SysGenius-e-Log: access

Showing posts with label access_log. Show all posts

Log Parsing, Analysis, Correlation, and Reporting Engine

In the last few months, I have been helping to identify and resolve production issues (both performance and product related). I had to analyze vast amount of logs, identify performance degradation and deviation, and issues related to Java heap and Garbage Collection (GC), as well as different issues affecting the health of WebSphere Application Server (WAS). In order to do the above-mentioned tasks efficiently, I have employed different tools (both open source and commercial).

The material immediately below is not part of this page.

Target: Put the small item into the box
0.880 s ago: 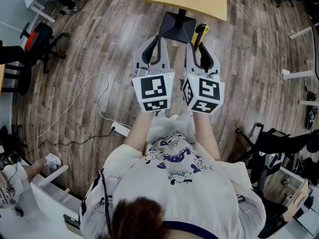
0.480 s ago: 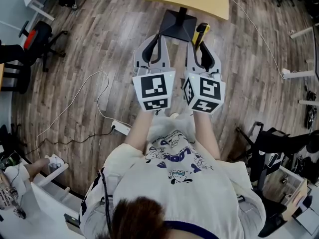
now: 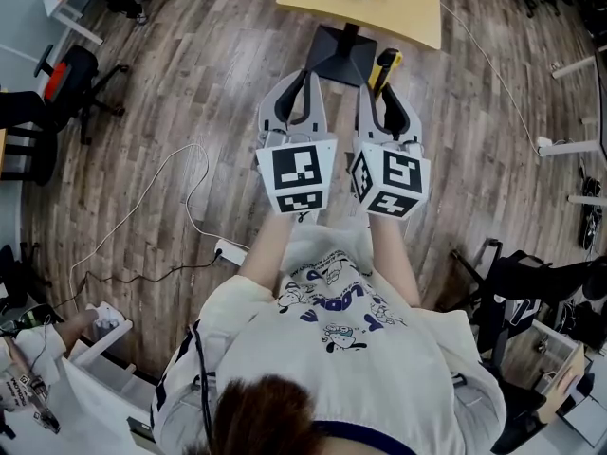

Even-though these tools are readily available, and usually good what they do, they may not be as effective as we like for our particular circumstances and we end-up writing our own custom tool or script to complement in certain areas. Same story here, I ended up writing a custom tool (let me call it a Log Parser) for log parsing, analyzing, making correlation, and reporting. I'm sharing my custom Log Parser here, hoping that it may be useful for other people as well. It is written in AWK and Shell script. It processes the following logs:

SystemOut.log generated by IBM WebSphere Application Server (WAS)
access_log and error_log logs generated by Apache or IBM HTTP Server(IHS)
native_stdout.log or verbose GC logs generated by Java Virtual Machine (JVM).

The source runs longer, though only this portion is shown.